# [What to work on]
Look below. Copy each line that has "black" in it.

# [Provided material]
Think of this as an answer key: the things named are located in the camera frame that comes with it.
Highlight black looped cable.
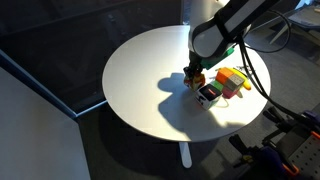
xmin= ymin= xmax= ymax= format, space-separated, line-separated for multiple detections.
xmin=245 ymin=9 xmax=292 ymax=54

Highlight yellow toy banana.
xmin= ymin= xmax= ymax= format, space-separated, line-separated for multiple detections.
xmin=232 ymin=67 xmax=253 ymax=92

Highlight red yellow round toy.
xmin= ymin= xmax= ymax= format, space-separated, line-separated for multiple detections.
xmin=184 ymin=71 xmax=207 ymax=92

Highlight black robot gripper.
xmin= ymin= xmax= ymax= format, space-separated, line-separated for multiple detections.
xmin=183 ymin=49 xmax=209 ymax=81

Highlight grey studded block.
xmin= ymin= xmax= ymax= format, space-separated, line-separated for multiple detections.
xmin=224 ymin=73 xmax=246 ymax=93

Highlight small green block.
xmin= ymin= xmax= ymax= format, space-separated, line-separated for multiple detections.
xmin=209 ymin=79 xmax=225 ymax=92

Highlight small orange block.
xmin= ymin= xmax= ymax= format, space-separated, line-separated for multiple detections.
xmin=215 ymin=67 xmax=235 ymax=85

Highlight black perforated pegboard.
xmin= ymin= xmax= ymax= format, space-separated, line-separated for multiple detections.
xmin=285 ymin=132 xmax=320 ymax=180

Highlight dark red-faced block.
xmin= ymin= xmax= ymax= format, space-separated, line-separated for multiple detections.
xmin=221 ymin=85 xmax=242 ymax=100

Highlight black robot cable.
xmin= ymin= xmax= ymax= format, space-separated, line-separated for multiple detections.
xmin=237 ymin=34 xmax=303 ymax=118

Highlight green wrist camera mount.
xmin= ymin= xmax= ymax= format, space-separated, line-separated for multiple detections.
xmin=199 ymin=47 xmax=236 ymax=70

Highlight black purple orange clamp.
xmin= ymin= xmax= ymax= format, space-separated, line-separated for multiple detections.
xmin=228 ymin=132 xmax=302 ymax=180
xmin=262 ymin=105 xmax=320 ymax=140

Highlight background desk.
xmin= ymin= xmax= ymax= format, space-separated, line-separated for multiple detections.
xmin=269 ymin=4 xmax=320 ymax=45

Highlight black number one cube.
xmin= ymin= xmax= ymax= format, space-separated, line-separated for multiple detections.
xmin=194 ymin=83 xmax=223 ymax=111

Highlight white table base legs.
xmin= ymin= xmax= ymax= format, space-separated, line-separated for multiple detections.
xmin=178 ymin=141 xmax=194 ymax=169

# [Exercise output]
Highlight black looped cable.
Highlight black robot gripper.
Highlight black perforated pegboard.
Highlight black robot cable.
Highlight black purple orange clamp.
Highlight black number one cube.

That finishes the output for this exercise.